What you need to do: Two lines below mark the span: the one containing "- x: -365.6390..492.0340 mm" and the one containing "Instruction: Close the". Set down both, plus every line between, exactly as they stand, and nothing else.

Extracted records:
---*---

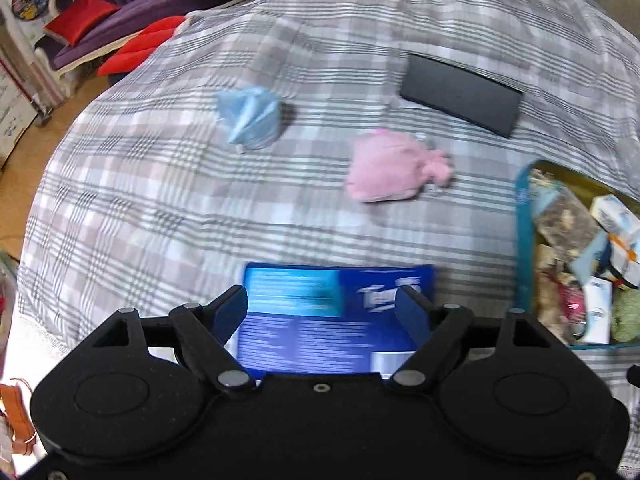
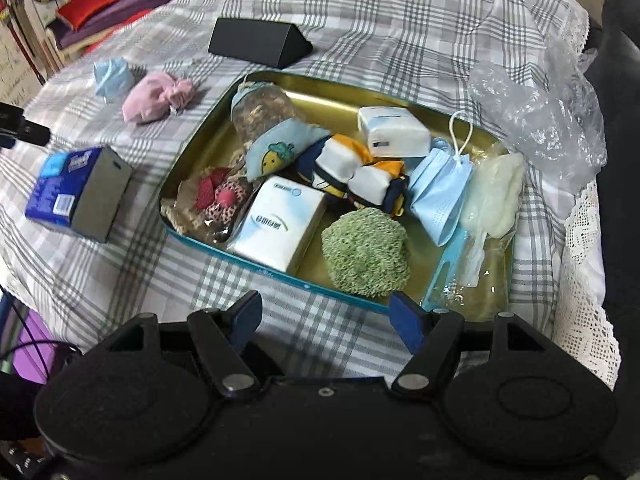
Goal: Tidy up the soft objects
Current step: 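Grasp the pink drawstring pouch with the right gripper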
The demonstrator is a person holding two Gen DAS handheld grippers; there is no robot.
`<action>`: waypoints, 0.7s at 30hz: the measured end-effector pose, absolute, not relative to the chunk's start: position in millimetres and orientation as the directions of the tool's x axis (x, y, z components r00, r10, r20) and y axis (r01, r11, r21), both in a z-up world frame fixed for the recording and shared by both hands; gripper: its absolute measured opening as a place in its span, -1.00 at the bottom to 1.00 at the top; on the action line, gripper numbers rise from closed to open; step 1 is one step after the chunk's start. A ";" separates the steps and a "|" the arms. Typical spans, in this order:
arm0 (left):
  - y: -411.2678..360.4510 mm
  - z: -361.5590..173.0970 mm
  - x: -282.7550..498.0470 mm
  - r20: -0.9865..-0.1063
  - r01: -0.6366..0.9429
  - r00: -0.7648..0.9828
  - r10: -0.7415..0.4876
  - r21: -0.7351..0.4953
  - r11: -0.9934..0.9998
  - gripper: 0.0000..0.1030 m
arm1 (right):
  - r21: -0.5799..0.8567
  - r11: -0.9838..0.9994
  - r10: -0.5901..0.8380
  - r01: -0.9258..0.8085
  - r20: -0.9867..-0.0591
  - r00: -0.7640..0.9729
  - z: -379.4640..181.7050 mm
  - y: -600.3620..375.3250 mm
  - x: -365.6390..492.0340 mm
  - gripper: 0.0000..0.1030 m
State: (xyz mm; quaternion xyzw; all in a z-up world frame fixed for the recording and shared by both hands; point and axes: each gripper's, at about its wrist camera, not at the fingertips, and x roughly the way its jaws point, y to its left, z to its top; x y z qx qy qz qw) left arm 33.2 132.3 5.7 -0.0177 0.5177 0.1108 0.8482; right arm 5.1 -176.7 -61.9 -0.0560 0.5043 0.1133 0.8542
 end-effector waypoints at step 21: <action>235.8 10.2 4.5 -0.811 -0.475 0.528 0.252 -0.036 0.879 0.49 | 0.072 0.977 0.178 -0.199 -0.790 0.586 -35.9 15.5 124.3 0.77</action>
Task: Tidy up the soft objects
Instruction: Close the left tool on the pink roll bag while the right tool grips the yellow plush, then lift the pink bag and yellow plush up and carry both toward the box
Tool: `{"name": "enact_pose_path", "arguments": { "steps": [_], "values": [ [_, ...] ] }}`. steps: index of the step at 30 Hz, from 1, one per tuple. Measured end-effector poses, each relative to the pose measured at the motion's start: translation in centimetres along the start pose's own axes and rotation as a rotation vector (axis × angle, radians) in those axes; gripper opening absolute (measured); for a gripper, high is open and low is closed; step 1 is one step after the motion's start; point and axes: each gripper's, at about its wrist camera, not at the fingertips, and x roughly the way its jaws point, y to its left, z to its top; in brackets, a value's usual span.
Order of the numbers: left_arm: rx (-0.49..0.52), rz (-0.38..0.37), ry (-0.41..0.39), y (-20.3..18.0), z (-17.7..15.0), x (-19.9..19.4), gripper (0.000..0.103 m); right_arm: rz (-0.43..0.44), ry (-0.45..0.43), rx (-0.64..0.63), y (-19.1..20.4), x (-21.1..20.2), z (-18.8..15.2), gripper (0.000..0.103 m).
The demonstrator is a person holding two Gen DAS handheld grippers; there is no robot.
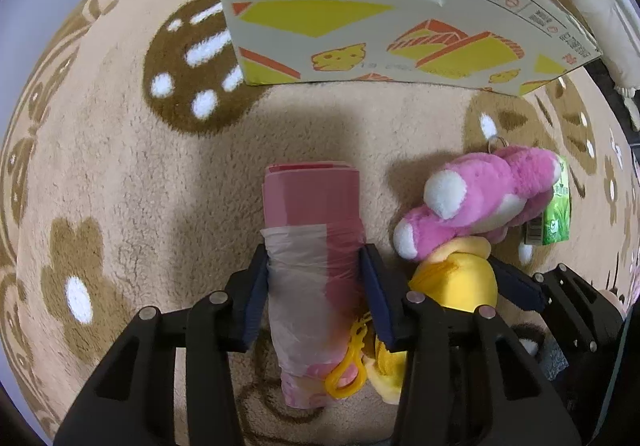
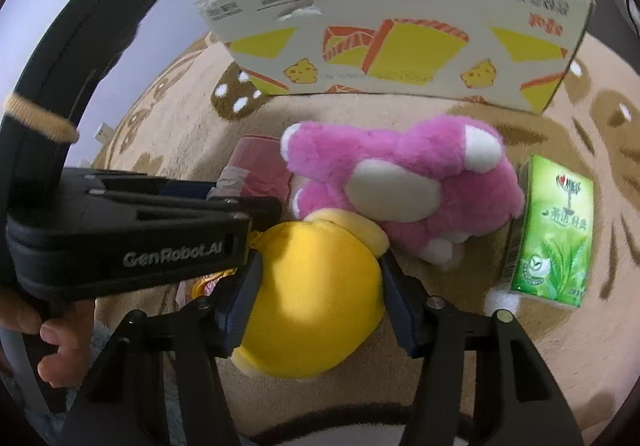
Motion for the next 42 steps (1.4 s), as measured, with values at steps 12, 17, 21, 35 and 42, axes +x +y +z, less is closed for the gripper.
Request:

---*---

Solution to this exercise:
  - x: -365.6390..492.0340 mm
  - gripper: 0.0000..0.1030 m
State: (xyz mm; quaternion xyzw; all in a z-up world frame fixed for the recording and shared by both hands; point and axes: each gripper's, at about its wrist camera, not at the fingertips, and x roughly the way its jaws point, y to its left, z to its top; x y z qx qy qz qw) left arm 33.2 132.3 5.7 -0.0177 0.5177 0.1108 0.8482; right arm 5.1 -176.7 -61.9 -0.0560 0.5043 0.1133 0.8542
 end-effector waypoints at step 21: <action>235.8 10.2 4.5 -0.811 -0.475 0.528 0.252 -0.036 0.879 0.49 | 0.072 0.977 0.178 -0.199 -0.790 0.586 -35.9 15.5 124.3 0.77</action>
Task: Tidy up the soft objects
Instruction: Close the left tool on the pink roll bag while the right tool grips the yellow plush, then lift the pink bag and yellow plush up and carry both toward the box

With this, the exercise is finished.